(Stored entries)

++++

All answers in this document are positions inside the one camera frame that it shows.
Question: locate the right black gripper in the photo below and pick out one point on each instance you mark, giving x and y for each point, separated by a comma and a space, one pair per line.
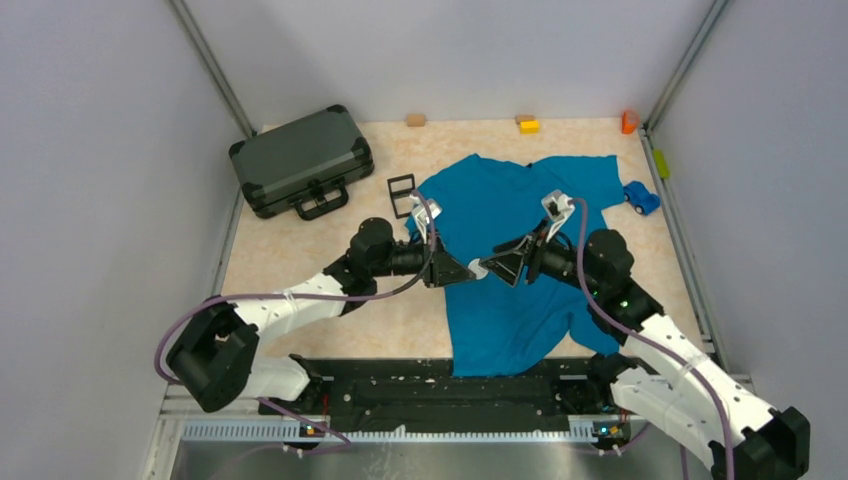
508, 264

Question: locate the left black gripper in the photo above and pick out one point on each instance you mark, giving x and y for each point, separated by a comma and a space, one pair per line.
440, 267

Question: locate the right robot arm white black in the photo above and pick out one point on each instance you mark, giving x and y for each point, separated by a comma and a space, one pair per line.
662, 377

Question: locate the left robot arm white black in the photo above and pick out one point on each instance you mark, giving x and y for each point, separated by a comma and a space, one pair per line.
217, 358

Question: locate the black rectangular brooch holder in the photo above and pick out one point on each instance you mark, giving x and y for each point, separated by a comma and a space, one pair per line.
400, 190

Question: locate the yellow block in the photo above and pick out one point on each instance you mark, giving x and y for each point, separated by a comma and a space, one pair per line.
529, 127

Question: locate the brown wooden block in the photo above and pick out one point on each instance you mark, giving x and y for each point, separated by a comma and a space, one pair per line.
523, 118

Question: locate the blue toy car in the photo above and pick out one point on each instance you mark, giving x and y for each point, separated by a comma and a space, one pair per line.
643, 201

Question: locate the tan wooden block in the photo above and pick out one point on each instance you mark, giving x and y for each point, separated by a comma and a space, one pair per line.
415, 120

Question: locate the dark green hard case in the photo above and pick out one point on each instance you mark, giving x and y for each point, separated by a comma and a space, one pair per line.
305, 165

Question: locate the orange toy block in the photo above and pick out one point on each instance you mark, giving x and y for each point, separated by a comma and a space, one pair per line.
629, 122

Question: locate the green marker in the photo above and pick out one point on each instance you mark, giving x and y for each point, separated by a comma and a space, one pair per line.
661, 164

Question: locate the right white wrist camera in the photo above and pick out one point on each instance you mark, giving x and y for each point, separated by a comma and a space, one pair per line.
558, 207

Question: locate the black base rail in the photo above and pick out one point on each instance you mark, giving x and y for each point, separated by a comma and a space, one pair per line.
424, 396

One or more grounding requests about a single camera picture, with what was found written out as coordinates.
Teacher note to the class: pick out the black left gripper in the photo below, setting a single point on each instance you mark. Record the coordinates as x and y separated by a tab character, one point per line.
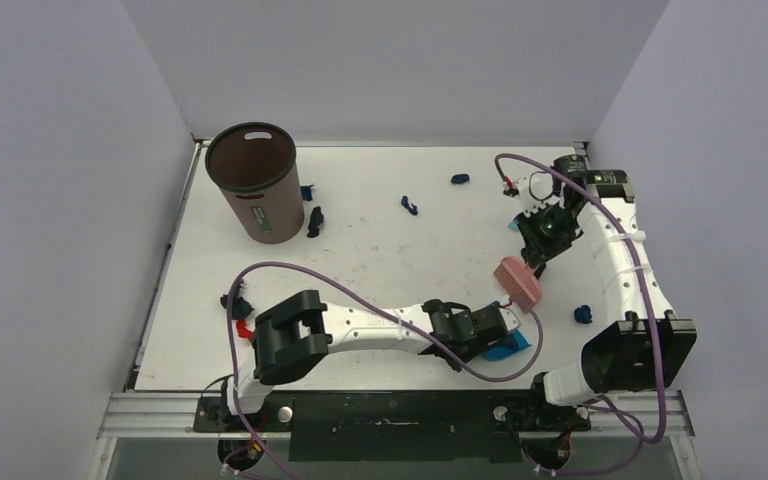
477	351

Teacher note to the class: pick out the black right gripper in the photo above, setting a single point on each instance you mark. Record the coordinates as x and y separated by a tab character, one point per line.
537	249

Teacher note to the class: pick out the blue dustpan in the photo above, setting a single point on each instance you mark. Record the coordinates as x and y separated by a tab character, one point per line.
514	343

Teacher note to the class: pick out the pink hand brush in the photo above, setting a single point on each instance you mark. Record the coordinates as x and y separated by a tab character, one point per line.
519	281

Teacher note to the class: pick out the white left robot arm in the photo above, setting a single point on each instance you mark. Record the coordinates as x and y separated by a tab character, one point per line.
290	339

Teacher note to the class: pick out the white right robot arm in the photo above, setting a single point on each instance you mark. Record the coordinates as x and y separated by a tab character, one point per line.
643	343

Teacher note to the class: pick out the dark blue scrap far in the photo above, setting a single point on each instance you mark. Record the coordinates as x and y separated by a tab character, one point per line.
459	179

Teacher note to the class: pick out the blue scrap table centre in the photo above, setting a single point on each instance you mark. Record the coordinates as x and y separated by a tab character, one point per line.
409	206

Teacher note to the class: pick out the dark scrap beside bin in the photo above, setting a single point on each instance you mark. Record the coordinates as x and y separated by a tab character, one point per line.
316	221

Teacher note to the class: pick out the blue scrap behind bin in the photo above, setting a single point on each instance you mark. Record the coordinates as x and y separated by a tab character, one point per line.
307	192

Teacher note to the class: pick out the red paper scrap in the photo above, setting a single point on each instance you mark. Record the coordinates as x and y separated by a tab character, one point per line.
242	330

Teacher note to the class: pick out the black scrap left edge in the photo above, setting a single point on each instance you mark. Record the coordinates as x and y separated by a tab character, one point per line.
234	304

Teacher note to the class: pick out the brown waste bin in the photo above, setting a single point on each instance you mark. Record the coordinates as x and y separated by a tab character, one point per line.
254	165

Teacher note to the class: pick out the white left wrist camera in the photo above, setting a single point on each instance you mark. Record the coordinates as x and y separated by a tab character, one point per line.
510	318

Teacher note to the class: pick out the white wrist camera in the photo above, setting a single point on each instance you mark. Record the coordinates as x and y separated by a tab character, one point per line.
510	318
533	192

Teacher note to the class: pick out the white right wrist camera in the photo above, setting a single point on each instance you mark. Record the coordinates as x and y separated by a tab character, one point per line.
533	192

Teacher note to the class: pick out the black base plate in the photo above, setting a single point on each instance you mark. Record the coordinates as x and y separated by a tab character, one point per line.
414	425

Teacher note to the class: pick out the aluminium front rail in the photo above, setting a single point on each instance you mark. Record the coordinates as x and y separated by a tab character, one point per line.
172	415

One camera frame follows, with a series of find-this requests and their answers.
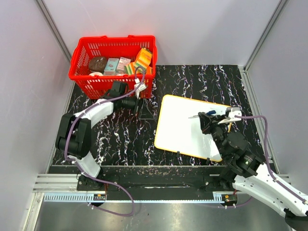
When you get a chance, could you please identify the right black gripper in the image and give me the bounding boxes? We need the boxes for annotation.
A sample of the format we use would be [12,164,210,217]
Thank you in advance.
[198,112,230,158]

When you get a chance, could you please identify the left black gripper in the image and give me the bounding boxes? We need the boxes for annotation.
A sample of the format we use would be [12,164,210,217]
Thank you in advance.
[120,92,154,120]

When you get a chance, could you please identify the blue capped whiteboard marker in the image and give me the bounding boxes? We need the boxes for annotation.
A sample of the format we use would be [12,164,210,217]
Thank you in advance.
[188,110,216,119]

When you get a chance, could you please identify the white whiteboard with orange frame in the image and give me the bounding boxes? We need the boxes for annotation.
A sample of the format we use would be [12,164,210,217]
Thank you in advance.
[154,94,228,162]

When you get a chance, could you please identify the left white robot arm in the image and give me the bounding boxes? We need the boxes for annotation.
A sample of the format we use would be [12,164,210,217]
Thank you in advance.
[55,79,146,190]

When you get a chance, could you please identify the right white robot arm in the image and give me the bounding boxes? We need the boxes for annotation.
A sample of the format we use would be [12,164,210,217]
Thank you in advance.
[197,108,308,231]

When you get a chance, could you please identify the pink white small box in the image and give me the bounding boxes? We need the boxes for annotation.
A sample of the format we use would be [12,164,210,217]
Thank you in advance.
[116,57,131,74]

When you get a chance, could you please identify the orange juice carton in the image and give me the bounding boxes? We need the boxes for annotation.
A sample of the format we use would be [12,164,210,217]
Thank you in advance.
[135,48,152,68]

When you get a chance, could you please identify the teal small box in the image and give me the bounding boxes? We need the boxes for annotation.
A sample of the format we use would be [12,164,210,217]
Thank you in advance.
[103,58,119,76]

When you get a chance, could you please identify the white round cup lid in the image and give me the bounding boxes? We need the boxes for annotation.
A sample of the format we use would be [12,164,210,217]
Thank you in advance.
[90,72,103,77]

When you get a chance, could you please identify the brown round bread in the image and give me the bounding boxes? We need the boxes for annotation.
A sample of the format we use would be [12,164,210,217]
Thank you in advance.
[88,56,108,72]

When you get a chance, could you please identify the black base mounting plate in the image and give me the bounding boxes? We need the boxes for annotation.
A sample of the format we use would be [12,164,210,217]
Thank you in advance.
[77,166,234,202]

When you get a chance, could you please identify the red plastic shopping basket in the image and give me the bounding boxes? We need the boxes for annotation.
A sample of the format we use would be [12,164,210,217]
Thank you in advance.
[68,35,157,99]

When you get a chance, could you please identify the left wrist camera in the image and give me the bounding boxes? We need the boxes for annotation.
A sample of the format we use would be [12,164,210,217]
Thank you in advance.
[134,82,147,98]

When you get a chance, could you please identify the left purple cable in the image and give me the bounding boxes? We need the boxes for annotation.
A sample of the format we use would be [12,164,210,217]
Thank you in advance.
[64,66,147,217]

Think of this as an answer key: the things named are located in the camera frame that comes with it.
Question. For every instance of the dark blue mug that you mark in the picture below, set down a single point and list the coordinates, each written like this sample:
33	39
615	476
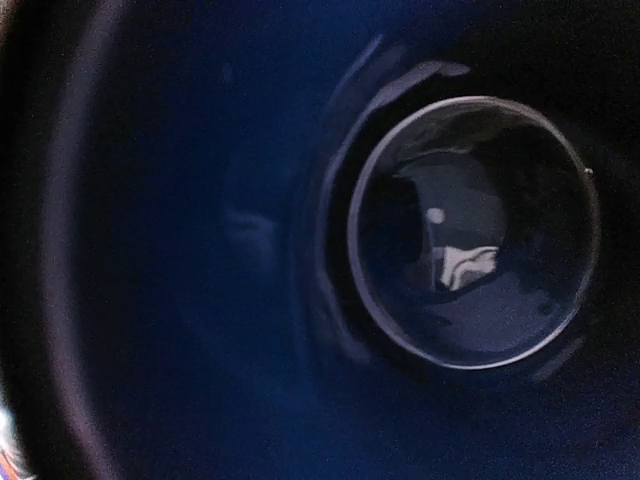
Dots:
320	239

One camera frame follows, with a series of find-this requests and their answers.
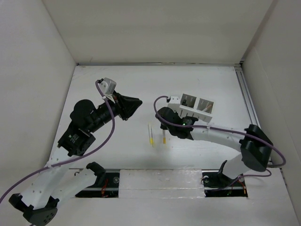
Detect orange-yellow cap white pen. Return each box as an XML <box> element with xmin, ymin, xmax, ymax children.
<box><xmin>162</xmin><ymin>129</ymin><xmax>166</xmax><ymax>144</ymax></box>

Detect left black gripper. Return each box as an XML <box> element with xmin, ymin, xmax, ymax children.
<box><xmin>88</xmin><ymin>90</ymin><xmax>142</xmax><ymax>133</ymax></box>

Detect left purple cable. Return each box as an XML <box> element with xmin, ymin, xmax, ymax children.
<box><xmin>0</xmin><ymin>80</ymin><xmax>116</xmax><ymax>203</ymax></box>

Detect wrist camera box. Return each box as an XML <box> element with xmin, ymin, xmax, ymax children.
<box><xmin>96</xmin><ymin>78</ymin><xmax>117</xmax><ymax>96</ymax></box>
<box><xmin>166</xmin><ymin>96</ymin><xmax>181</xmax><ymax>104</ymax></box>

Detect yellow cap white pen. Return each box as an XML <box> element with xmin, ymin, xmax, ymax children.
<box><xmin>148</xmin><ymin>123</ymin><xmax>154</xmax><ymax>147</ymax></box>

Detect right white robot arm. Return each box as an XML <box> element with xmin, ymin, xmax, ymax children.
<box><xmin>156</xmin><ymin>107</ymin><xmax>273</xmax><ymax>186</ymax></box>

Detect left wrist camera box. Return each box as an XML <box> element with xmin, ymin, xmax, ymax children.
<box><xmin>96</xmin><ymin>78</ymin><xmax>117</xmax><ymax>96</ymax></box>

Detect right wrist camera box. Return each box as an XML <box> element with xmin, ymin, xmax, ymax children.
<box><xmin>166</xmin><ymin>96</ymin><xmax>181</xmax><ymax>104</ymax></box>

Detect orange cap black marker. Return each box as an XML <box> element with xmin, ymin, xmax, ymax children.
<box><xmin>182</xmin><ymin>99</ymin><xmax>188</xmax><ymax>106</ymax></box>

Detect white slotted desk organizer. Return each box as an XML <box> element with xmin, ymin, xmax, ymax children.
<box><xmin>178</xmin><ymin>94</ymin><xmax>214</xmax><ymax>123</ymax></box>

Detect front metal rail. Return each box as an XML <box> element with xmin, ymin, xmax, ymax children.
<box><xmin>75</xmin><ymin>169</ymin><xmax>248</xmax><ymax>199</ymax></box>

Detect purple cable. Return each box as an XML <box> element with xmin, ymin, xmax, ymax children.
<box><xmin>0</xmin><ymin>80</ymin><xmax>116</xmax><ymax>203</ymax></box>
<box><xmin>154</xmin><ymin>95</ymin><xmax>286</xmax><ymax>189</ymax></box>

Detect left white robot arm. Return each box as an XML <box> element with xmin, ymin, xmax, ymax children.
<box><xmin>9</xmin><ymin>92</ymin><xmax>143</xmax><ymax>226</ymax></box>

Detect aluminium rail right side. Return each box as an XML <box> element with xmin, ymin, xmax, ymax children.
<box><xmin>235</xmin><ymin>62</ymin><xmax>273</xmax><ymax>165</ymax></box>

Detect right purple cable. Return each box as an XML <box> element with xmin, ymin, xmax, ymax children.
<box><xmin>154</xmin><ymin>95</ymin><xmax>286</xmax><ymax>189</ymax></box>

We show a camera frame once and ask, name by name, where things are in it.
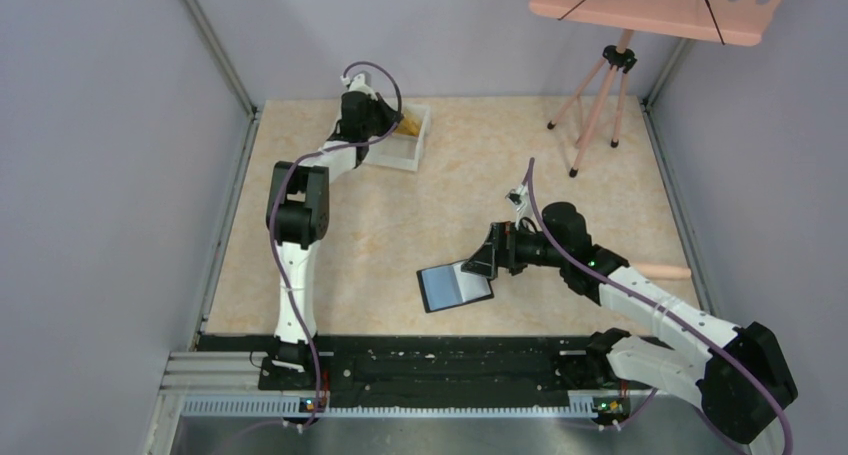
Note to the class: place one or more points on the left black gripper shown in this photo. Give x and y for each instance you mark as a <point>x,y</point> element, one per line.
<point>382,120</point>

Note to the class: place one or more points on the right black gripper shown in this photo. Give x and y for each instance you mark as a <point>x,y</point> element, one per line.
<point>498,249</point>

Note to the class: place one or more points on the orange credit card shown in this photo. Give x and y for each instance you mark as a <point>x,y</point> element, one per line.
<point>410,123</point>

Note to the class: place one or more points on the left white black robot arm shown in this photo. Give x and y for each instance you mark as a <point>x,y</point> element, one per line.
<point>298,216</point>

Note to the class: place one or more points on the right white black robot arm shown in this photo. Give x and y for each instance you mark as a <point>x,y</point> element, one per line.
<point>736,376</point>

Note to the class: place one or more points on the white two-compartment tray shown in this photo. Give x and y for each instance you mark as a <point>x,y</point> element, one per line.
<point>400,150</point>

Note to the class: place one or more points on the pink tripod stand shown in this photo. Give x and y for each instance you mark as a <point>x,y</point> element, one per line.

++++

Which of the lines above carry the string "frame"? Pick them out and copy them.

All answers in this document are positions inside the one camera frame that it shows.
One camera frame follows, with a series of find-this requests and their answers.
When you get a chance, could you please identify the white whiteboard with orange frame in the image and give me the bounding boxes? We need the boxes for annotation.
Think of this as an answer key: the things named are located in the camera frame that comes with it.
One camera frame follows, with a series of find-this requests and their answers.
We show a camera frame once and ask, name by name, where things are in it.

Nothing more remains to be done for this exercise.